Silver-Lead-Zinc Mining & Cominco (4 of 5)
The growing traffic between Kimberley and Trail was one of the major reasons for the construction of the railway along Kootenay Lake in the late 1920s. This was the missing section of the original Crowsnest Pass Route and it eliminated the steamer service between Kootenay Landing, Procter and Nelson. A fertilizer plant was also built near Kimberley at Marysville in 1953 to make use of products derived from the ore concentration processes.
The story of the City of Kimberley has been inseparably linked with the development and operation of the Sullivan Mine. The prominence of the Sullivan Mine overshadowed other mines such as the North Star and logging and sawmilling have also been important. In the early 1900 the Otis Staples Lumber Company operated in the area. More recently tourism and winter sports have become important as the community works to broaden its economic base as the mine nears closure.

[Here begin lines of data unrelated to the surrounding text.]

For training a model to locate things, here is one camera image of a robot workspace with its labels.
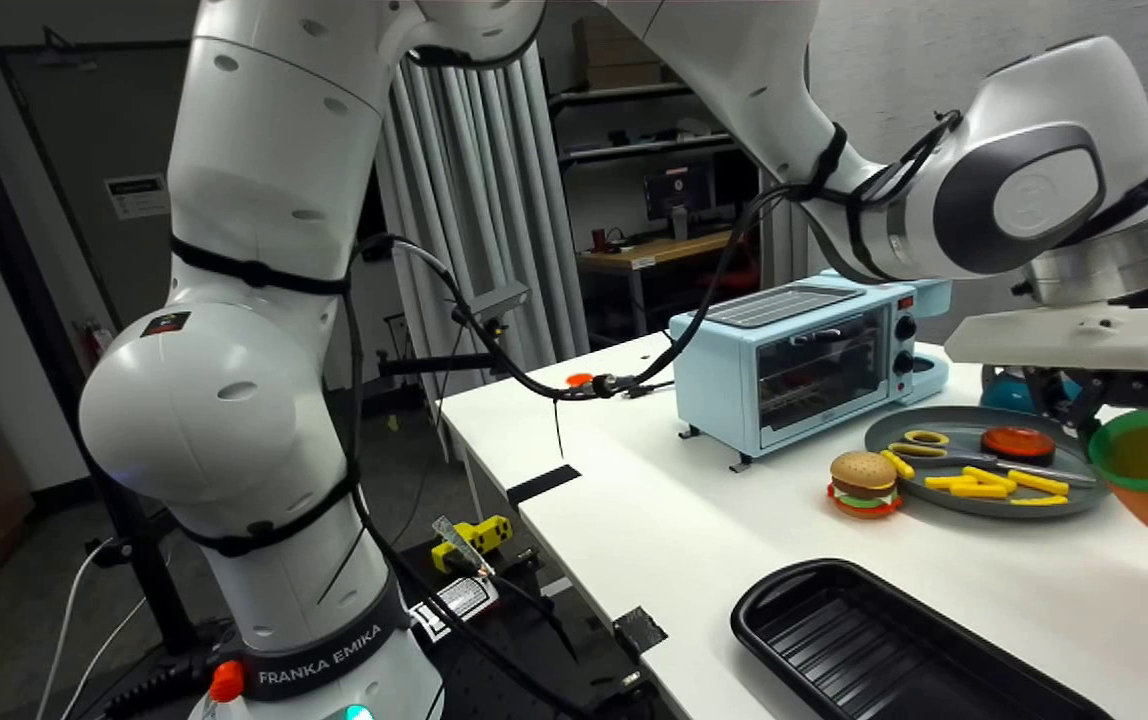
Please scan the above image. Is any grey round plate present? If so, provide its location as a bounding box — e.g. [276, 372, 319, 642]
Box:
[861, 405, 1116, 523]

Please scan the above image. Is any white label plate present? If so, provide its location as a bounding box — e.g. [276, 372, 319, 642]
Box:
[408, 578, 497, 647]

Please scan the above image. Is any red toy tomato slice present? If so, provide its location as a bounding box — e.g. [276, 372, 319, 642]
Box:
[978, 422, 1061, 469]

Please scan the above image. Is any grey toy knife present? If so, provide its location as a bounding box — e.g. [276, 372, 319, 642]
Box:
[926, 444, 1096, 487]

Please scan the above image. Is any toy burger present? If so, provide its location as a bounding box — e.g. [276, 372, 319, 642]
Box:
[825, 448, 904, 520]

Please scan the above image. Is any black ribbed tray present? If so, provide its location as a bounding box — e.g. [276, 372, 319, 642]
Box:
[727, 557, 1116, 720]

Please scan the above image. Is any light blue toaster oven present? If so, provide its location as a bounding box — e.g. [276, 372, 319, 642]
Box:
[667, 267, 956, 469]

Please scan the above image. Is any wooden table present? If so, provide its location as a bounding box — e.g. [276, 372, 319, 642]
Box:
[576, 228, 749, 334]

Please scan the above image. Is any dark storage shelf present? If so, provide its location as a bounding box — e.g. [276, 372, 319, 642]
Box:
[544, 0, 768, 334]

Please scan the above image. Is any black tape strip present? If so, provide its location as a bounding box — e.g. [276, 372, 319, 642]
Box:
[608, 603, 671, 655]
[506, 458, 584, 506]

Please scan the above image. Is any black stand with grey clamp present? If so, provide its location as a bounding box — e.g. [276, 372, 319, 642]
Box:
[377, 280, 529, 391]

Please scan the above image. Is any white pleated curtain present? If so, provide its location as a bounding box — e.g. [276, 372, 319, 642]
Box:
[377, 51, 591, 391]

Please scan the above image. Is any yellow clamp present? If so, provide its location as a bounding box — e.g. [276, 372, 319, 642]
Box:
[432, 510, 517, 563]

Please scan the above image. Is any orange red cap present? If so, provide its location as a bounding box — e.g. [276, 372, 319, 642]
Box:
[203, 655, 251, 706]

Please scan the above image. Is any dark door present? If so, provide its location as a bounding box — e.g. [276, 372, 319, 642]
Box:
[0, 35, 203, 353]

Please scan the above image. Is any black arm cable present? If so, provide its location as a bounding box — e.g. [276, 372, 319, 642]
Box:
[348, 113, 967, 450]

Cominco acquired many other mining properties in British Columbia including the Bluebell Mine at Roundel on Kootenay Lake and properties in the Slocan Mining district between Kaslo and New Denver. It also developed mines in other parts of Canada and internationally. After 100 years the Sullivan Mine is still in production although the ore deposits that can be recovered economically at this time are nearly exhausted. The mine is scheduled for closure in a few years.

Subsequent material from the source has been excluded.